Highlights from the Parliament Week 2014

As part of Parliament Week this year Portcullis House threw open its doors to hundreds of young people for an event called ‘In the House’.

9 December 2014


Social media is brimming with reblogged petitions, blunder GIFs and tumblred memes which point out the failure of our politicians and authorities. Messages are being shared and the youth voice is heard, read and spread. It’s just that 61% of Britain’s 18-24 year olds aren’t voting. That’s the problem they say, their voices not being counted. It’s not the lack of caring – it’s the lack of voting.

As part of Parliament Week this year Portcullis House threw open its doors to hundreds of young people for an event called ‘In the House’, organised by Parliament working with the Mayor’s Peer Outreach team featuring the theme ‘Do Democracy’. The event invited the engaged and intrepid young person to meet MPs, take part in seminars and perform music. It’s heartening to believe that young people are in fact engaged – and experiencing the buzz of the day quite tempting too – but the wider picture shows that events like this are much needed. The stat above is from the Electoral Commission’s report on voter engagement among the young, which also happens to cite the fact that only one in ten 18-25 year olds are interested in politics at all.

I was there at the event on behalf of A New Direction, mic in hand, cameraman in tow trying to take the temperature of youth politics of young people’s politics, their lives and their priorities for London. Electoral reform seemed to be on everyone’s mind in the guise of online voting, a reform that is perhaps overdue for today’s tech savvy contingency. A great cross section of young British society was represented including articulate young people from such diverse groups as the Royal London society for the Blind, The Traveller Movement and Islington Youth Council.

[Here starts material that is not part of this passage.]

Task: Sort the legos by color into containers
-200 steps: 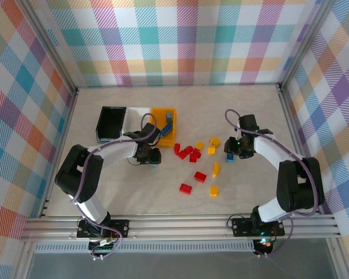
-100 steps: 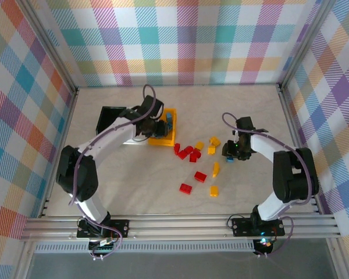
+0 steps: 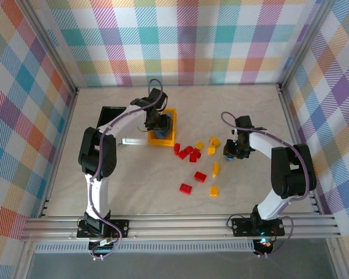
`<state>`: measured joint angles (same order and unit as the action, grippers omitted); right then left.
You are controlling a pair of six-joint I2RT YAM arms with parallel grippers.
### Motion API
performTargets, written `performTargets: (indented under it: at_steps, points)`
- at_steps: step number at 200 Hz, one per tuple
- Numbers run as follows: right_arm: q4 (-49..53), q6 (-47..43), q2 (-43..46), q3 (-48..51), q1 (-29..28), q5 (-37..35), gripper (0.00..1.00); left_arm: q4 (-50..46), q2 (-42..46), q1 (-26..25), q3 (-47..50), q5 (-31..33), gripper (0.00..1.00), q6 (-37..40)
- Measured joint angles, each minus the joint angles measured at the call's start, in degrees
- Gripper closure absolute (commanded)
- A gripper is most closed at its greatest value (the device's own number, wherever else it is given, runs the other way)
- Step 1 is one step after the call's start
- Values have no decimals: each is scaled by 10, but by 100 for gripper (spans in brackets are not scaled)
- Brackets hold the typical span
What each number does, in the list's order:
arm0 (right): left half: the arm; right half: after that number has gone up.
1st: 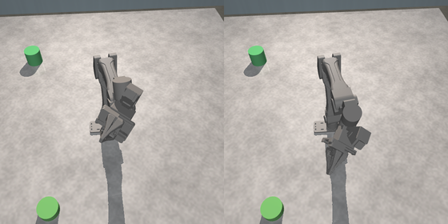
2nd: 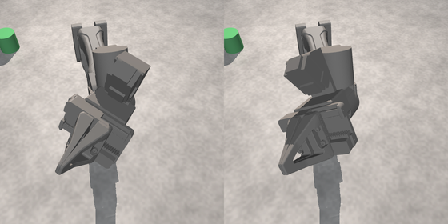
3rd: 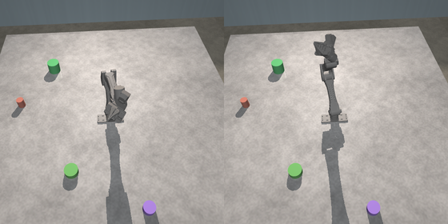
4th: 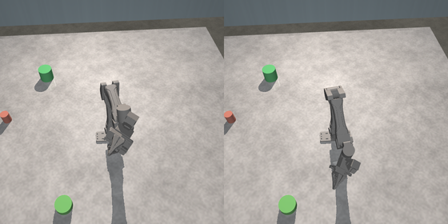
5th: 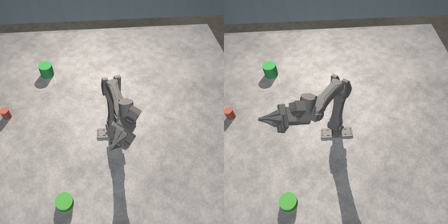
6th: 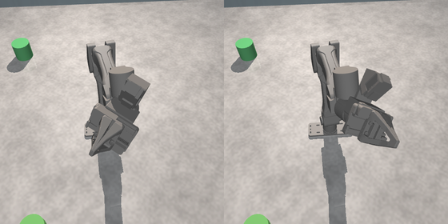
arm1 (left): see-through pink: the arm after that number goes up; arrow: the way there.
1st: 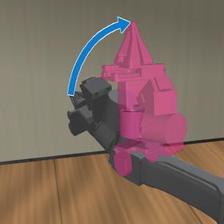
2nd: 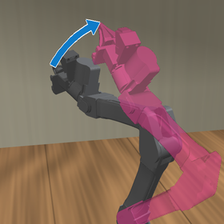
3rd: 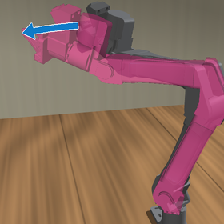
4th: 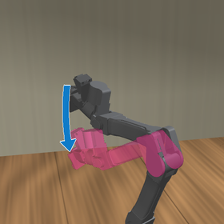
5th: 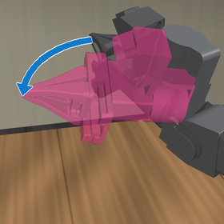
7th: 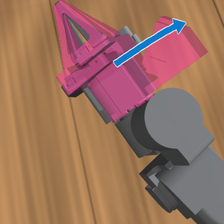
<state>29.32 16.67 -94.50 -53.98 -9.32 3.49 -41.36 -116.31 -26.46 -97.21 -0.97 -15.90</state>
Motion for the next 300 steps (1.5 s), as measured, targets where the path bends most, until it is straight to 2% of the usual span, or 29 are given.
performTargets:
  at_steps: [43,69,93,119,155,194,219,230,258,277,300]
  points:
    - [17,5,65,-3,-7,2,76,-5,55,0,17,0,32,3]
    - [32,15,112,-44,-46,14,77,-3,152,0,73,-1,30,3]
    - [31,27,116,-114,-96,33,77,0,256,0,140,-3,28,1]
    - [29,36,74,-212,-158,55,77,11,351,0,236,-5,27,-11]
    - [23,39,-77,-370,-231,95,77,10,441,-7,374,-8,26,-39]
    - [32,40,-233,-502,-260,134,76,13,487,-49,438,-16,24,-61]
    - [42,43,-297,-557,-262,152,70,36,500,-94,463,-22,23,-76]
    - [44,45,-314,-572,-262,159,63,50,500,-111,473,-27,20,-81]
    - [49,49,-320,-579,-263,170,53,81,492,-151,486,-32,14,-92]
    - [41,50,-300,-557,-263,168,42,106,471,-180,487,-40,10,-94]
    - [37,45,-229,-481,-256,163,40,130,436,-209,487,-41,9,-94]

BBC3 Free Speech’s Rik Edwards was there on the day – the civic minded young person’s alternative to comrade Brand – urging young people to vote and give themselves a voice, though some would say that the type of young person who would head out to Portcullis House on a bracing Saturday morning in November suggests someone ready and willing in the first place. Events like this are clearly worthwhile and it would be great to think about how other kinds of organisations open up their decision making and share power with young people.